Crawford sees the queen bee of each colony only about once a year, but he can use deductive reasoning to determine whether there is a problem with the queen.
“I can look at the outside of a hive and know,” he said.
If the bees are not bringing in pollen, for example, there is a problem with the queen. Depending on the circumstances, options may include feeding pollen substitutes or combining the colony with another, healthier colony.
The domesticated honeybee is a single species — the European honeybee, Apis mellifera — but there are different breeds, such as Italian, Carnolian and Russian, with their own characteristics of appearance and behavior.

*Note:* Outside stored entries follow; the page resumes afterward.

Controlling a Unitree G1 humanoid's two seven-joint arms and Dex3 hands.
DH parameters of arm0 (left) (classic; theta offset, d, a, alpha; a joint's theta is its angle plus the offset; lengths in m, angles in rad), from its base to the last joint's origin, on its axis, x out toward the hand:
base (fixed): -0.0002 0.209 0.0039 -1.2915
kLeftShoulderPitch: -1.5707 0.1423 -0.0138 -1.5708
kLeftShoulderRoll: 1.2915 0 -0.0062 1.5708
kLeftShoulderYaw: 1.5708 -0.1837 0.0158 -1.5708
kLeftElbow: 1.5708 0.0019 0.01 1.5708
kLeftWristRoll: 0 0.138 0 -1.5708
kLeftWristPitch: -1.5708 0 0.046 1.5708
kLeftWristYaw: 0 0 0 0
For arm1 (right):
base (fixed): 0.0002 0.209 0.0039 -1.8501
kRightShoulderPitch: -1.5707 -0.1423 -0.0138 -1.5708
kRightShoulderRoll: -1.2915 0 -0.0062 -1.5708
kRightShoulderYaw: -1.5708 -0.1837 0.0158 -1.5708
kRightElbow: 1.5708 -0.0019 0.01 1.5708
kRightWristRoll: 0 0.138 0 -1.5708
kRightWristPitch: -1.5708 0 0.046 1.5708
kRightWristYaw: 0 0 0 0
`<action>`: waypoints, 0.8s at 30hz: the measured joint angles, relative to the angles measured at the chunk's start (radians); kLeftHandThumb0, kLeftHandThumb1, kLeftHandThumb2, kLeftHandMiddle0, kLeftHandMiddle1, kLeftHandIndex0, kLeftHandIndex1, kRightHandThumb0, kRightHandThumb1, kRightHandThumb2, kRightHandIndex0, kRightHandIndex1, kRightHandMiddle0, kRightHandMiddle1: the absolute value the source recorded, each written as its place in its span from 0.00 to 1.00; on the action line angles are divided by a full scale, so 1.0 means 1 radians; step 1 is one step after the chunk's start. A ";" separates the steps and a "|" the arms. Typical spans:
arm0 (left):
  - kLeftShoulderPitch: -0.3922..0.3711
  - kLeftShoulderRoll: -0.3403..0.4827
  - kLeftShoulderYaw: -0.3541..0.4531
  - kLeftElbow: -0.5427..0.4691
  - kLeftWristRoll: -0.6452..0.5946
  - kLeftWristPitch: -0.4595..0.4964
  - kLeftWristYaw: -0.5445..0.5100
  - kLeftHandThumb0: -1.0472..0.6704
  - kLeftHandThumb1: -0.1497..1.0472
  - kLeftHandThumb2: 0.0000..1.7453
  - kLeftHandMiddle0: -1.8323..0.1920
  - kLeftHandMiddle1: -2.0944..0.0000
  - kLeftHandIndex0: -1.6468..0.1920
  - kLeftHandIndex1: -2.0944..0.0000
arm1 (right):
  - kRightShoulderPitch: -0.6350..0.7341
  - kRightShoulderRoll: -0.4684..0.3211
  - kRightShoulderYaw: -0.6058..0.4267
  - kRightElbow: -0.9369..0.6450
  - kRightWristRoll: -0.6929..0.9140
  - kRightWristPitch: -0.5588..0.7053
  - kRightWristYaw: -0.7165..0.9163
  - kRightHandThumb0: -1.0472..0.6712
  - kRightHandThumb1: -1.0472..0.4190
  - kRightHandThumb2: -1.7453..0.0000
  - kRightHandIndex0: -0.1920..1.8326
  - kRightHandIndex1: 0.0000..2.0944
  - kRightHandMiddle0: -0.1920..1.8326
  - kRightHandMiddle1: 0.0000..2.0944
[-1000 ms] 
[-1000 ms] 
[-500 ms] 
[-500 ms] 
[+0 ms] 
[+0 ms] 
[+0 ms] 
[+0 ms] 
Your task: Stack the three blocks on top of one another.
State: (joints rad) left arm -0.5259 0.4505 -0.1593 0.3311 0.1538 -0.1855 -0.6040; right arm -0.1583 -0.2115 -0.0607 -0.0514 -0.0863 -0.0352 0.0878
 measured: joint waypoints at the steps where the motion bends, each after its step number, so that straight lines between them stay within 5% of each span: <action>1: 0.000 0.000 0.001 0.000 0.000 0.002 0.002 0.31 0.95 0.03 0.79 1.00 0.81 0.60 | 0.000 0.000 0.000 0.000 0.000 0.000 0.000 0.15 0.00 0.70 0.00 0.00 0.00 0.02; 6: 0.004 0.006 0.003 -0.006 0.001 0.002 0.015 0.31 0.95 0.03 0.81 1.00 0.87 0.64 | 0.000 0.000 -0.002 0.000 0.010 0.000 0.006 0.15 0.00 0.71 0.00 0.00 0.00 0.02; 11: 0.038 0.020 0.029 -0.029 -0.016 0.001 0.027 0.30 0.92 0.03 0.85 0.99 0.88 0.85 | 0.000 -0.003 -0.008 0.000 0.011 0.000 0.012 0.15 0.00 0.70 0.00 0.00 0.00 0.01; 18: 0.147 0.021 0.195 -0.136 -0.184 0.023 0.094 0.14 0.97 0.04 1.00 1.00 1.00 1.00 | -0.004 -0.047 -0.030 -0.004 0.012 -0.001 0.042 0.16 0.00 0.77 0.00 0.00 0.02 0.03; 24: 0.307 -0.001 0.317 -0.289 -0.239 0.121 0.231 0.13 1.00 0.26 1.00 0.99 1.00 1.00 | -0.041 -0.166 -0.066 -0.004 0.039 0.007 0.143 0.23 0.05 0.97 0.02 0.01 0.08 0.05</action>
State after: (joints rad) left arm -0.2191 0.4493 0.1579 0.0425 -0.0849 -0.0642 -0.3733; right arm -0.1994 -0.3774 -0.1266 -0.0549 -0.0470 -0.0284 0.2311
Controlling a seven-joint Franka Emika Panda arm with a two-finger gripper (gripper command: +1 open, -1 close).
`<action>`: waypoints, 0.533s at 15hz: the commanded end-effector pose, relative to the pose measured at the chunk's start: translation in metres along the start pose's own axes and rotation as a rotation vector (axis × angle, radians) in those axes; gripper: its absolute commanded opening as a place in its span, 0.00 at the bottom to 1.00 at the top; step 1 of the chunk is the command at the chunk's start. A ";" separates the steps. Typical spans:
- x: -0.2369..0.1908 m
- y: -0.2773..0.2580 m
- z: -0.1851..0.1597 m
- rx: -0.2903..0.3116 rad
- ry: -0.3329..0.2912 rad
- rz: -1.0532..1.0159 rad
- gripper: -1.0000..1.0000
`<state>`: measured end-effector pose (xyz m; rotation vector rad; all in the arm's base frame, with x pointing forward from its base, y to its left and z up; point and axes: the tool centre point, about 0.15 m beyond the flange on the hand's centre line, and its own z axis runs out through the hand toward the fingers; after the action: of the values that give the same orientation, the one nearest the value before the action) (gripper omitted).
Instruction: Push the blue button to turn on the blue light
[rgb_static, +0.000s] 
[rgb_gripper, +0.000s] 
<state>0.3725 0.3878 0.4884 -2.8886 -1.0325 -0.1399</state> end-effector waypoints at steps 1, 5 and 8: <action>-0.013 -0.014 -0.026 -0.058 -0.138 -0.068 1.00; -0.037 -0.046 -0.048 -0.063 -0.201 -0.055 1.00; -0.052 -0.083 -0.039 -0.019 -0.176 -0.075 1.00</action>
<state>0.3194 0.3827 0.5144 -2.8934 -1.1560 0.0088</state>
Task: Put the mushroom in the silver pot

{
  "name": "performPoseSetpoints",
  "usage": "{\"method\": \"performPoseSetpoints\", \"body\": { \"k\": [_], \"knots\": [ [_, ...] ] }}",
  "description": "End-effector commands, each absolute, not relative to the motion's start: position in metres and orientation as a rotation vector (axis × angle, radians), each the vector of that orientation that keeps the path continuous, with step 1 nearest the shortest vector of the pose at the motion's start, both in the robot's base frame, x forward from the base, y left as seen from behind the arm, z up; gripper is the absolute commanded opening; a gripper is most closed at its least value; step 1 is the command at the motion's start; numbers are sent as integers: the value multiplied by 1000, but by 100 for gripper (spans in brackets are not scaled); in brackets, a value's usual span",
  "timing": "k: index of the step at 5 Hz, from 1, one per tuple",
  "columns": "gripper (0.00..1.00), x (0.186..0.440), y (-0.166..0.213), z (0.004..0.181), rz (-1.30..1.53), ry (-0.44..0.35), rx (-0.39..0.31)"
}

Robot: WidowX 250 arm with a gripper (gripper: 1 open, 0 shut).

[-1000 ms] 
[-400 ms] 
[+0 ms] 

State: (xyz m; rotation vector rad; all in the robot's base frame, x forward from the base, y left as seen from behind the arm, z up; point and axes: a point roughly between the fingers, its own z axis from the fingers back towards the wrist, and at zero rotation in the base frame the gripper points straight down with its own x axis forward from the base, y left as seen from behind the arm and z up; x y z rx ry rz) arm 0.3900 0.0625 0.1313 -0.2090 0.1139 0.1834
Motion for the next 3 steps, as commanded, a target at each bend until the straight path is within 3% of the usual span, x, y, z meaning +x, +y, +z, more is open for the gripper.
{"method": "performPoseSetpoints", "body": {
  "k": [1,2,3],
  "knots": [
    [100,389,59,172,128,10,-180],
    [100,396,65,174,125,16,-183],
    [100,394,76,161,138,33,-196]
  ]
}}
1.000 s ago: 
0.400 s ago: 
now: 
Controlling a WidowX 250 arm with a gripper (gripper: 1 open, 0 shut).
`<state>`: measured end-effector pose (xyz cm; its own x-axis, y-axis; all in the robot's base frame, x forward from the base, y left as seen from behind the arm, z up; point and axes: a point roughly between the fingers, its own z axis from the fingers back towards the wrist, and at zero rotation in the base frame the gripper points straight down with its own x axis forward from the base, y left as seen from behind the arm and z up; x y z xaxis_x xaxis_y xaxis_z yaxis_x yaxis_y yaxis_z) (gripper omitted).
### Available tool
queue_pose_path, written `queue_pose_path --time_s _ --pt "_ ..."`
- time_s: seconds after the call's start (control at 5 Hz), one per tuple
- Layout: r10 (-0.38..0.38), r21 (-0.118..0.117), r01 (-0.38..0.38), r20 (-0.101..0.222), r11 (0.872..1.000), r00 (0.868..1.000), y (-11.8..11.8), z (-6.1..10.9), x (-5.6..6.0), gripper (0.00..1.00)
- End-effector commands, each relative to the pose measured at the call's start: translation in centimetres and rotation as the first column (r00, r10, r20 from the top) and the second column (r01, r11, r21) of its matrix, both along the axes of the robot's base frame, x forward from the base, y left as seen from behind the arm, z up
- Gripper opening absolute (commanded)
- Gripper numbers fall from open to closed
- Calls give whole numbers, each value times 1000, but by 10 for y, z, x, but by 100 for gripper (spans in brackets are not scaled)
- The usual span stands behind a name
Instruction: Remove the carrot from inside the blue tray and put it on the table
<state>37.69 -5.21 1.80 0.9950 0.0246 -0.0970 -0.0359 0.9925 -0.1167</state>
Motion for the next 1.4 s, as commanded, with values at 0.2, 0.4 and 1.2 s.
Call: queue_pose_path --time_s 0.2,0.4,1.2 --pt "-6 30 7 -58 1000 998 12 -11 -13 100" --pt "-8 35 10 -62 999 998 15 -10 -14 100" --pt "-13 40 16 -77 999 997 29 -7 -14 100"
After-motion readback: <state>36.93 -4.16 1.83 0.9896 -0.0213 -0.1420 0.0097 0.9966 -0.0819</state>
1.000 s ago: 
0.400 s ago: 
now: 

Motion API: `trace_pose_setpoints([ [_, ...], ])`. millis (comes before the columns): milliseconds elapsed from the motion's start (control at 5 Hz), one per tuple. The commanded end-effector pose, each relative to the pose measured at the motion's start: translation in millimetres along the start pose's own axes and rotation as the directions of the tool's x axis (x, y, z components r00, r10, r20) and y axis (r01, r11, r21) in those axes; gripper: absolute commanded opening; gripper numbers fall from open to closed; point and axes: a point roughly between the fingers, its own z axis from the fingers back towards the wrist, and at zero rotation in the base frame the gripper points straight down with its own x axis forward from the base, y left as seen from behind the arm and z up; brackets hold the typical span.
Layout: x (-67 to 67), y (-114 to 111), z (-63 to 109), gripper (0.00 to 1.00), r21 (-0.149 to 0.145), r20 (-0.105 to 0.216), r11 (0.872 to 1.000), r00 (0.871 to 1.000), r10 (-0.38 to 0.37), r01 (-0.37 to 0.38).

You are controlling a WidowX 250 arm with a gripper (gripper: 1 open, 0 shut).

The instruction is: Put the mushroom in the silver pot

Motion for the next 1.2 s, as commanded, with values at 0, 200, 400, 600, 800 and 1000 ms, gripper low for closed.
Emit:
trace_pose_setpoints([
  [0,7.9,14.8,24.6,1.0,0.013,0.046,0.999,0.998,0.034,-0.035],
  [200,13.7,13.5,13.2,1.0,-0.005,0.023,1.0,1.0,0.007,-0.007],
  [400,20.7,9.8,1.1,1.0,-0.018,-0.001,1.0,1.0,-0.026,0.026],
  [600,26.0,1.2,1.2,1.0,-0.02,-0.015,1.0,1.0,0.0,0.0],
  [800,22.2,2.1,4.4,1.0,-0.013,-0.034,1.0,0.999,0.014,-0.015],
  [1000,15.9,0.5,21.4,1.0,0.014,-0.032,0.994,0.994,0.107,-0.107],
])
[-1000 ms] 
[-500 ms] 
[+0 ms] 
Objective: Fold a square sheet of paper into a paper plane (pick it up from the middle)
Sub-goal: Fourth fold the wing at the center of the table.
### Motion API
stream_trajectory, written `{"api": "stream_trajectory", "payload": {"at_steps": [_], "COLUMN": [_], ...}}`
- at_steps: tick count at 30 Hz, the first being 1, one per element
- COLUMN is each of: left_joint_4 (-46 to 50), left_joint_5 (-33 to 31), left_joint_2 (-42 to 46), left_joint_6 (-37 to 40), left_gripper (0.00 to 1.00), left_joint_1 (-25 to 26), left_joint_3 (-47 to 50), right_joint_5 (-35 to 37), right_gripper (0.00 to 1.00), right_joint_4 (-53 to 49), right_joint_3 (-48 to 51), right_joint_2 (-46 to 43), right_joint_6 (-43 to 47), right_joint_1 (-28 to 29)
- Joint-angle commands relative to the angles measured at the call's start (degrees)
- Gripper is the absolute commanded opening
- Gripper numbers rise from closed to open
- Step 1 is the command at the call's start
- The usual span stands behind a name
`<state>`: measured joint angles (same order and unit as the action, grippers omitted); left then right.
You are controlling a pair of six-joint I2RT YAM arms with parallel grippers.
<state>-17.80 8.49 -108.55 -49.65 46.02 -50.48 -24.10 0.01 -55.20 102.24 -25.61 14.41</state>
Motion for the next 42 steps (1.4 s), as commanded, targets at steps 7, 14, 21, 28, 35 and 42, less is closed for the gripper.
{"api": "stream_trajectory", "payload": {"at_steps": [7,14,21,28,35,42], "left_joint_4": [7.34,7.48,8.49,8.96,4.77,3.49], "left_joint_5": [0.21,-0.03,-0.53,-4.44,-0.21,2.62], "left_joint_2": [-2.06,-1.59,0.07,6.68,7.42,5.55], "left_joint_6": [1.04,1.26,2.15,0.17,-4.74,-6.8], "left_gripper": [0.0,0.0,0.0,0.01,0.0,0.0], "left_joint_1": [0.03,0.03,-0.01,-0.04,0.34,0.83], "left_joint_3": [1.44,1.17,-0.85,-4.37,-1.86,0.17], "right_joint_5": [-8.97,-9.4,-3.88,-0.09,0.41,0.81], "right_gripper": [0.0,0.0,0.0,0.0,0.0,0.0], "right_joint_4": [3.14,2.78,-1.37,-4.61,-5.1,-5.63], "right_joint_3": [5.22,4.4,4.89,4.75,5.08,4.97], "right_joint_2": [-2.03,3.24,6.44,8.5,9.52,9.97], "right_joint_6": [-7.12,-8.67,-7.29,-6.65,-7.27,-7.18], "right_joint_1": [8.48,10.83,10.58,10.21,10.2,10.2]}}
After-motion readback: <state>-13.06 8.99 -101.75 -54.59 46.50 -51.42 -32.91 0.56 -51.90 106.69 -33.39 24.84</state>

They can, of course, interbreed, as has happened with some of Crawford’s colonies.
THREATS TO HONEYBEES
Considerable media attention has been given to the threats facing honeybees; as a beekeeper, Crawford has seen evidence of those threats with his own eyes.
While colonies always take a loss during the winter, losses have often become far more drastic.
“Over the years, I’ve seen a 5 to 10 percent loss go to a 30, 40, even 50 or 60 percent winter loss,” he said.
The problems facing bees include pesticides. In that respect, Crawford said, “Our problem is what they eat in pollen. What they store and feed on in the winter is usually what causes a colony to collapse — pesticides in pollen that they pick up and bring home, whether from dandelions on people’s lawns or farm crops with altered seed.”
McGarry noted that honeybees have survived for millions of years on “real pollen.”
“Now we come along and throw in artificial ingredients,” he said.
Lack of food-source diversity is another problem for honeybees.
Whereas honeybees would naturally gather pollen from a variety of different flowers, today, they may be faced with extensive areas planted with a single crop. Crawford likens this to a human trying to live off of a single type of food. Diversity of pollen sources is like “a multivitamin” for bees, he explained.